Work instruction:
What is needed is every line, exactly as given, from the line containing "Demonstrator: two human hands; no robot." through the end of the data below.

Raw data:
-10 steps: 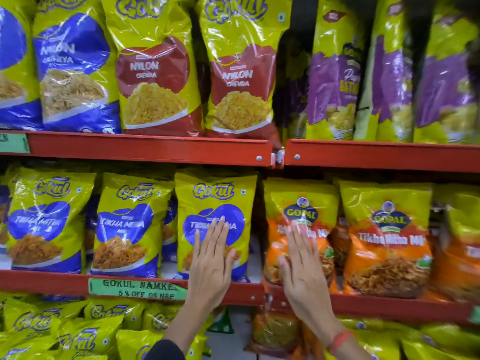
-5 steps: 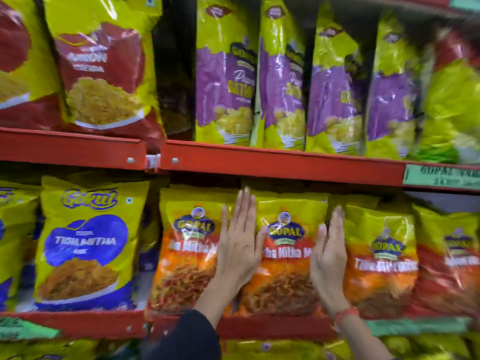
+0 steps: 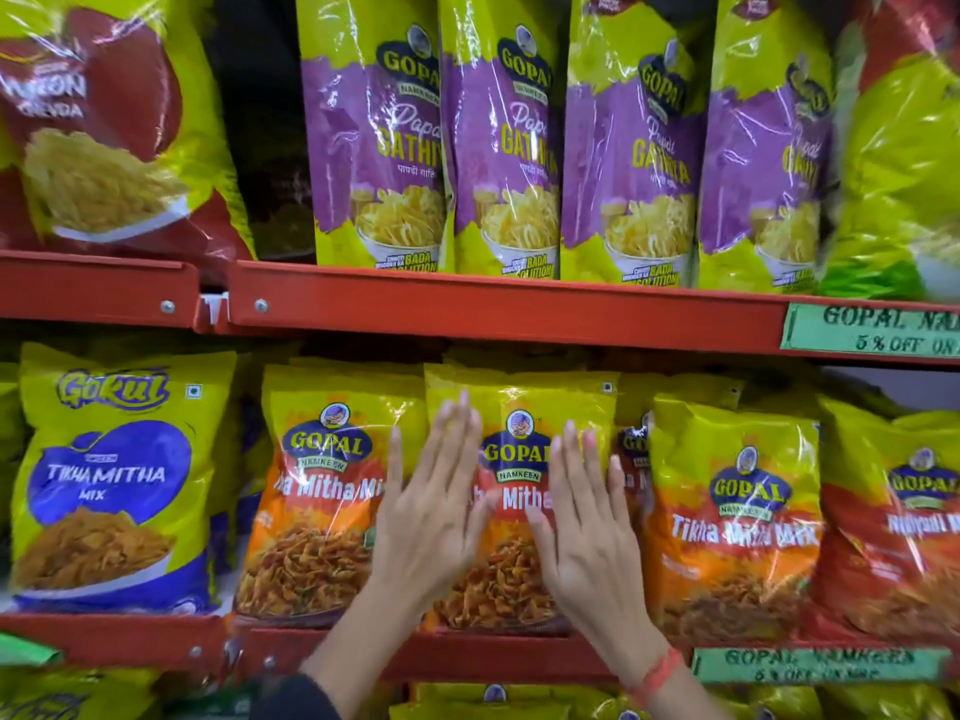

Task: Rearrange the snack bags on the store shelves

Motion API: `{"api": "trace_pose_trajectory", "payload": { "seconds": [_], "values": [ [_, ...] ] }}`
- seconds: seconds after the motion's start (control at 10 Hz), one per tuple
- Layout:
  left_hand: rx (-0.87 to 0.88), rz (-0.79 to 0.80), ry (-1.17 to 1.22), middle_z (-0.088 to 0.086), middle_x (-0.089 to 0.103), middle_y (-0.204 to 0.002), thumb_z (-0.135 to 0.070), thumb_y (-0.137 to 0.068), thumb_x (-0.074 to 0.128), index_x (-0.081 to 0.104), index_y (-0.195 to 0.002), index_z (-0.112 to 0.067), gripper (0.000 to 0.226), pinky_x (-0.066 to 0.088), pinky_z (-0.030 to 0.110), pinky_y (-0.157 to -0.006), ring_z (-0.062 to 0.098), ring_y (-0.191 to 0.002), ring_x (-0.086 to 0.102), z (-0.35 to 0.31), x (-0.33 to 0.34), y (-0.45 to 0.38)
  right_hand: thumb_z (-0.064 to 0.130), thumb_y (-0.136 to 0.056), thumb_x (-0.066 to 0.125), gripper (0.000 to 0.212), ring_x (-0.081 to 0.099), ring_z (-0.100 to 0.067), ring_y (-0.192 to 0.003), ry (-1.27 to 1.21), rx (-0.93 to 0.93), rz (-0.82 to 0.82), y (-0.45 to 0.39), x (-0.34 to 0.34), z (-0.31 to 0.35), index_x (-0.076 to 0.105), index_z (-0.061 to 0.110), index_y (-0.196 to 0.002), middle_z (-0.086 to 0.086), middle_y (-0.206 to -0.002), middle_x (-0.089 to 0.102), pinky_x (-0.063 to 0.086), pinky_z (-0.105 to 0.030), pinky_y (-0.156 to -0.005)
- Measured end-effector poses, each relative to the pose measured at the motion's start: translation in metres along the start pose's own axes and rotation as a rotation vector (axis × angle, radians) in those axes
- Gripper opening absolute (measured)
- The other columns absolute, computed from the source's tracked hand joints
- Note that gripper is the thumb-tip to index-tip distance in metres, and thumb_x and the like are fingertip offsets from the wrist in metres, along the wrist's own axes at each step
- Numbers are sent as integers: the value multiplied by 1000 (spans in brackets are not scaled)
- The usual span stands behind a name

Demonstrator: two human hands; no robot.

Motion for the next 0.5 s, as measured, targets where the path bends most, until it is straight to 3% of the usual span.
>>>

Output below:
Demonstrator: two human hands; no robot.

Motion for the next 0.5 s, as measured, targets where the path bends most, until it is straight to 3% of the usual span.
>>>

The full output has been given.